President Obama’s un-Constitutional practice of lawlessly ignoring and rewriting laws to suit his left-wing political agenda has come back to bite his signature domestic achievement. Tuesday morning a federal appeals court dealt what USA Today describes as a “potentially major blow” to ObamaCare with a 2-1 ruling against the Obama administration’s end-run around Congress to disburse federal subsidies:

The appeals panel ruled that as written, the health care law allows tax credits to be offered to qualified participants only in state-run exchanges. The administration had expected most if not all states to create their own, but only 16 states did so.

The court said the Internal Revenue Service went too far in allowing participants in other states served by the federal exchange to qualify for billions of dollars in government assistance. The aid has helped boost enrollment figures to more than 8 million.

Once it became clear 36 states could not be bribed with federal dollars or bullied by the media into setting up their own ObamaCare exchanges, rather than go back to Congress to lobby for changing the law, President Obama blithely believed he could ignore and rewrite a law he signed after helping to usher it through a Congress dominated by Democrats.

If the ruling stands, those enticed into purchasing ObamaCare coverage with the help of untold billions in federal tax dollars will lose their subsidy in these 36 states. This is almost certain  to force many ObamaCare recipients to drop coverage. The big question is how many of these people lost their affordable coverage after ObamaCare made the affordable insurance they were happy with illegal and cancelled those plans?

“We reach this conclusion, frankly, with reluctance,” Judge Thomas Griffith said. “At least until states that wish to can set up exchanges, our ruling will likely have significant consequences both for the millions of individuals receiving tax credits through federal exchanges and for health insurance markets more broadly.” …

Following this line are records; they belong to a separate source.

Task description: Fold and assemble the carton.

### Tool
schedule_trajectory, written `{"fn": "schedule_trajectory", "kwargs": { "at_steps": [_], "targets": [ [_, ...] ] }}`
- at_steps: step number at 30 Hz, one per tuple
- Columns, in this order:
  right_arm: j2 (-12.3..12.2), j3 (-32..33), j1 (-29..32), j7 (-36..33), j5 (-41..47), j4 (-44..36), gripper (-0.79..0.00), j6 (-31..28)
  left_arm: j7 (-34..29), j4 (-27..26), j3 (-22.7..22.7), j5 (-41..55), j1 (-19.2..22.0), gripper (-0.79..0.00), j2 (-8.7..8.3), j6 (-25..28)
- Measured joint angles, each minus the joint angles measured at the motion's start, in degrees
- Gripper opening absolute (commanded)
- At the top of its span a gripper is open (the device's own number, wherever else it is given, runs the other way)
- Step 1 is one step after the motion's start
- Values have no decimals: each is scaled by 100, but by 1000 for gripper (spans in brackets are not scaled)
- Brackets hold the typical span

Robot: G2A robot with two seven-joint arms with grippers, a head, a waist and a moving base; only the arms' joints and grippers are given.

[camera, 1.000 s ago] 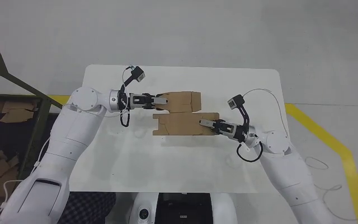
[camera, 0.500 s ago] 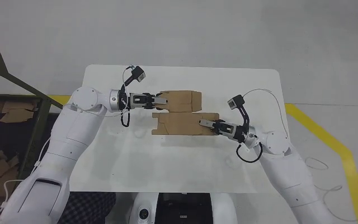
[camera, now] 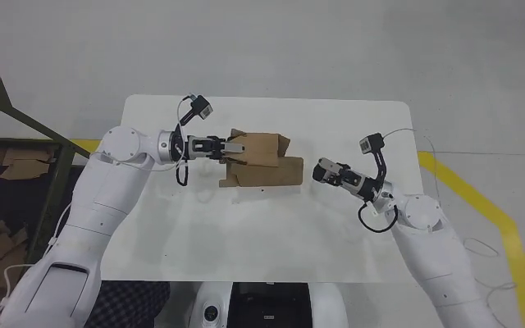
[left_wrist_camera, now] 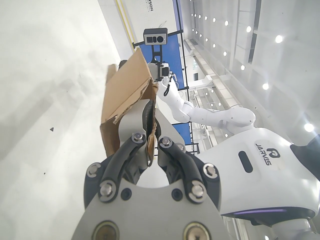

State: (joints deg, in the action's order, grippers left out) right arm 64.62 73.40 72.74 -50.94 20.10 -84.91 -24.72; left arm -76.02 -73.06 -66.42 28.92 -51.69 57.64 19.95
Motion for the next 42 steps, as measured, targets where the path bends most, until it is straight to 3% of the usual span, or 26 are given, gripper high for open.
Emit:
{"fn": "schedule_trajectory", "kwargs": {
  "at_steps": [7, 18, 23, 29, 36, 38, 42],
  "targets": [
    [-55, 135, 73, -620, 406, -353, -12, -130, -56, -62, 66, -6, -44, -785, 8, 33],
    [47, -540, -555, -1377, 781, 21, -71, -362, -383, -105, 245, 333, -58, -785, 53, 6],
    [102, -791, -812, -1481, 870, 274, -117, -413, -525, -67, 294, 465, -37, -785, 70, -17],
    [145, -979, -978, -1610, 1008, 420, -99, -469, -653, -31, 324, 575, -3, -785, 83, -45],
    [182, -1131, -1064, -1636, 1110, 457, -129, -465, -682, -51, 379, 626, 31, -785, 105, -69],
    [197, -1183, -1091, -1638, 1147, 466, -148, -471, -672, -50, 389, 625, 38, -785, 110, -70],
    [232, -1294, -1162, -1601, 1206, 524, -265, -472, -682, -42, 408, 655, 46, -785, 121, -72]
  ]
}}
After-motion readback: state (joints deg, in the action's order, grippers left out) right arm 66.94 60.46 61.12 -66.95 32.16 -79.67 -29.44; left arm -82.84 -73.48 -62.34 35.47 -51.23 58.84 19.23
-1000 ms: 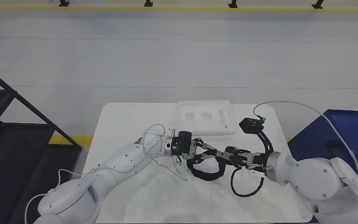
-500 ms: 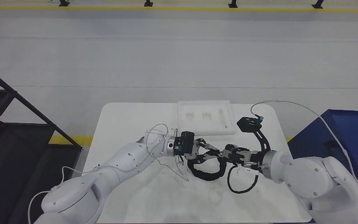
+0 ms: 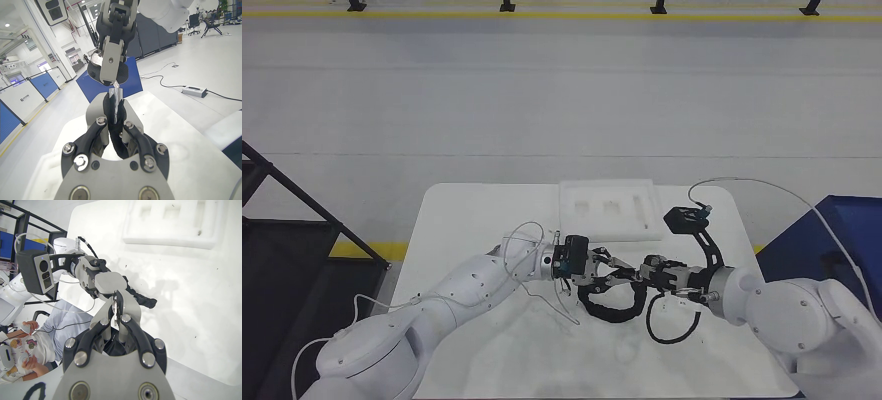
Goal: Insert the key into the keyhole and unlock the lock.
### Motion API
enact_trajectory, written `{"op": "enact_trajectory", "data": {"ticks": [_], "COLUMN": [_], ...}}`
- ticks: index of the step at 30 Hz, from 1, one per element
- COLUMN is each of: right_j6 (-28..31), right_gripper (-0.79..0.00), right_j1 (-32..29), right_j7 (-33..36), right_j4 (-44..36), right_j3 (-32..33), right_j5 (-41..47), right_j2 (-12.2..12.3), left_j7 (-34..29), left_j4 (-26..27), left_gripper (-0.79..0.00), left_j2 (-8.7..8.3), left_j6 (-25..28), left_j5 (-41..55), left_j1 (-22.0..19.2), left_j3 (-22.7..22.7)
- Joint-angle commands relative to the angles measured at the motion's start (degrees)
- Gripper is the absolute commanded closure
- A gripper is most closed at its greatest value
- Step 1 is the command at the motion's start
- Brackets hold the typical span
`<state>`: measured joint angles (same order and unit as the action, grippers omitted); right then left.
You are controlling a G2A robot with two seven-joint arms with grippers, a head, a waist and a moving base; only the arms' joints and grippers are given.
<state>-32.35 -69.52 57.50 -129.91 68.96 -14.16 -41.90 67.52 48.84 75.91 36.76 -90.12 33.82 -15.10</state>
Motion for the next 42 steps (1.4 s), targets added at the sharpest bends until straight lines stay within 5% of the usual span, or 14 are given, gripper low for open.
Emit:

Michael Cannon, a Cato Institute health economist who helped devise the legal challenge, said the refusal by so many states to create health exchanges led to the court ruling. “This is popular resistance to the law,” he said.

For now, USA Today reports,  everything is on hold. The Administration has already announced that the taxpayer-funded subsidies will continue to flow. 

Although the ruling will have no impact while it is appealed — either to the full appeals court, which includes four Obama appointees, or to the Supreme Court — the result could be chaotic if ultimately allowed to apply nationwide.

While the political Left and mainstream media are almost certain to wring their hands over the roughly 5 million able-bodied Americans not receiving federal monies (the sick, elderly, disabled, and truly poor are covered by Medicare and Medicaid) paid for by other able-bodied Americans, the principle here is much larger and more important: The rule of law.

Moreover, as Michael F. Cannon of Forbes points out, the winners in this decision outnumber the losers 10 to 1. As many as 57 million Americans will now be out from under the punitive ObamaCare mandate, compared to the 5 million who will not see an increase of their health insurance premiums but will lose their illegal taxpayer-funded subsidies.  

Cannon also reminds that the whole idea and original intent of awarding billions in federal subsidies only to those states that built their own ObamaCare exchanges, wasn’t accidental or a technicality. Throughout the law it is made clear that those subsidies are available only “through an Exchange established by the State.” 

Congress’s intent behind shaping the law in this manner was to entice/threaten the states into building their own exchanges. After 36 states wisely refused, Obama rewrote the law and illegally awarded the subsidies anyway. 

The Constitution is very clear that it is the job of the legislative branch (House and Senate) to write law. The Executive branch enforces the law.

Rather than enforce the law, Obama broke it by rewriting it. 

The potential danger of the court’s allowing such a precedent is staggering.